Server (Send back just added annotation with identificators assigned):

  <annotations/>

Client (send changed annotation):

  <session/>
  <annotations/>

Server (returns error message):

  <errors/>

Client (requests for original content of the annotation):

  <session/>
  <reload/>

Server (returns requested annotation):

  <annotations/>

Client (adding of an annotation):

  <session/>
  <annotations/>

Server (synchronization error):

  <errors/>
  <resynchronize/>

Client (resynchronization):

  <session/>
  <resynchronize/>

Server (all annotations of given text from selected (subscribed) resources):

  <annotations/>

Client (request for change of settings):

  <session/>
  <settings/>

Server (actual settings):

  <settings/>

Client (request for suggested annotations):

  <session/>
  <suggestAnnotations/>

Server (annotation suggestions):

  <suggestions/>

Client (synchronization (transition to) of another annotated document):

  <session/>
  <synchronize/>

Server:

  <synchronized/>
  <annotations/>

Client (log out, disconnect):

  <session/>
  <logout/>
  <disconnect/>

Server:

  <ok/>

Example of complete message from client to server

<?xml version="1.0" encoding="utf-8" ?>
<messages xmlns:rdf="http://www.w3.org/1999/02/22-rdf-syntax-ns#" 
  xmlns:geo="http://www.w3.org/2003/01/geo/wgs84_pos#"
  xmlns:a="http://nlp.fit.vutbr.cz/annotations/AnnotXMLSchema">
  <session id="0"/>
  <annotations>
    <add>
      <annotation>
        <rdf:Description>
          <rdf:type rdf:resource="http://example.com/types/g1/Person"/>
          <a:dateTime rdf:value="2011-02-16T22:00:00Z"/>
          <a:author id="http://example.com/authors/1" name="Jaroslav Dytrych" address="idytrych@fit.vutbr.cz"/>
          <a:source rdf:resource="http://example.com/documents/getDoc?id=1"/>
          <a:fragment>
            <a:path>/html/body/p[6]/text()</a:path>
            <a:offset>8</a:offset>
            <a:length>8</a:length>
            <a:annotatedText>idytrych</a:annotatedText>
          </a:fragment>
          <a:content>
          <![CDATA[Test annotation type Person with attributes
]]>
          </a:content>
          <a:attribute name="Name" type="String" rdf:value="Jaroslav Dytrych"/>
          <a:attribute name="Email" type="String" rdf:value="idytrych@fit.vutbr.cz"/>
          <a:attribute name="Age" type="Integer" rdf:value="26"/>
          <a:attribute name="Work" type="geoPoint">
            <geo:Point> <geo:lat>49.2269</geo:lat> <geo:long>16.5956</geo:long> </geo:Point>
          </a:attribute>
        </rdf:Description>
      </annotation>
    </add>
  </annotations>
</messages>

Protocol for exporting annotations to the external databases version 1.1

External databases needs informations about specific types of annotations but do not need all informations which are sent to 4A clients. So only selected messages are included in the export protocol (annotations, ok). However, external databases aren't satisfied with the informations contained in the selected messages to the annotation client because they needs informations about contexts which are send in messages which are not exported or which are not needed by the clients. Therefore, it was added some new informations into <annotation> message.

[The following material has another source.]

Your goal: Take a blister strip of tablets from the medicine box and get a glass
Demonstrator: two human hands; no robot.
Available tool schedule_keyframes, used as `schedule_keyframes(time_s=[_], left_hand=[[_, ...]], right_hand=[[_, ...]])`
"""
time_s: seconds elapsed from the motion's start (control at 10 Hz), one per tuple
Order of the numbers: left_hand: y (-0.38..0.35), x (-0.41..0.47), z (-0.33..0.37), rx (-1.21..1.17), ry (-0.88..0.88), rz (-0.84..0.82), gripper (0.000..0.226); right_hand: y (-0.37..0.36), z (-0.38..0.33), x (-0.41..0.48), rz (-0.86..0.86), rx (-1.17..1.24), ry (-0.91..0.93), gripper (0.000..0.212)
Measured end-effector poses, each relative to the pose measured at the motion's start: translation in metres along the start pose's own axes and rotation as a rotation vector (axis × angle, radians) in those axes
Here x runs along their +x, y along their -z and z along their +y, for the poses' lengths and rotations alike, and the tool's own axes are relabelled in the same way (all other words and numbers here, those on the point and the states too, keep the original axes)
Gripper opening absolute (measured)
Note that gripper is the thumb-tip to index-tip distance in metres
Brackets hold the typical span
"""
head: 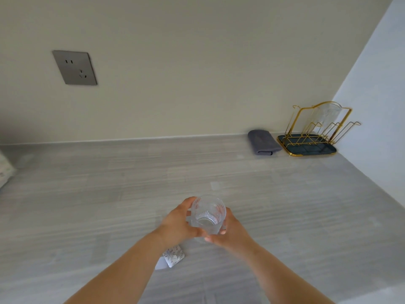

Commentary and list of ancestors for annotation type

As first, there was added parameter ontologyUri into <rdf:type> tag. This parameter is optional and represents URI in ontology for the annotation type. For each annotation (annotation type) sended to the external database must be generated list of annotation type ancestors. This must be also applied at nested annotations. List of ancestors is encased by <ancestorsList></ancestorsList> tags, items of list of ancestors are placed between these tags. Ancestors list item have <ancestorType/> tag and contains a uri="" attribute and optional ontologyUri attribute. These parameters are URI of annotation type and URI of annotation type in ontology. Here is example of annotation type ancestors list:

<ancestorsList>
	<ancestorType uri="http://example.com/Annotations/types/g1/Thing/Abstract"/>
	<ancestorType uri="http://example.com/Annotations/types/g1/Thing"/>
</ancestorsList>

Also, the behavior was modified for annotation type (tag <rdf:type>). Also comment has been added for each type of annotation. Comment is encased by <comment></comment> tags and must be in a CDATA section. Comment is optional. Here is an example of the annotation type sent to the external database:

<rdf:type rdf:resource="http://example.com/Annotations/types/g1/Thing/Abstract" ontologyUri="http://ontologyuri.com/uri">
	<ancestorsList>
		<ancestorType uri="http://example.com/Annotations/types/g1/Thing/Abstract"/>
		<ancestorType uri="http://example.com/Annotations/types/g1/Thing"/>
	</ancestorsList>
	<comment>
		<![CDATA[ ... ]]>
	</comment>
</rdf:type>

Address of the annotated document

Information about the original URI of the document has been added to <source> tag. Parameter uri="" was added to <source> tag. This parameter specifies the real URI of the document. Here is an example of a document that is represented by the address http://example.com/Annotations/documents/getDoc?id=6 on the 4A server and http://example.com/decipher-3/1320 is original addres of document:

...
<a:source rdf:resource="http://example.com/Annotations/documents/getDoc?id=6" uri="http://example.com/decipher-3/1320"/>
...

Fragment is always linearized

Fragments of document must be linearized because for external database interface is easier to work with linearized document fragments. For addition external database will not update the annotations autonomously so it is not needed to have so robust positioning in it.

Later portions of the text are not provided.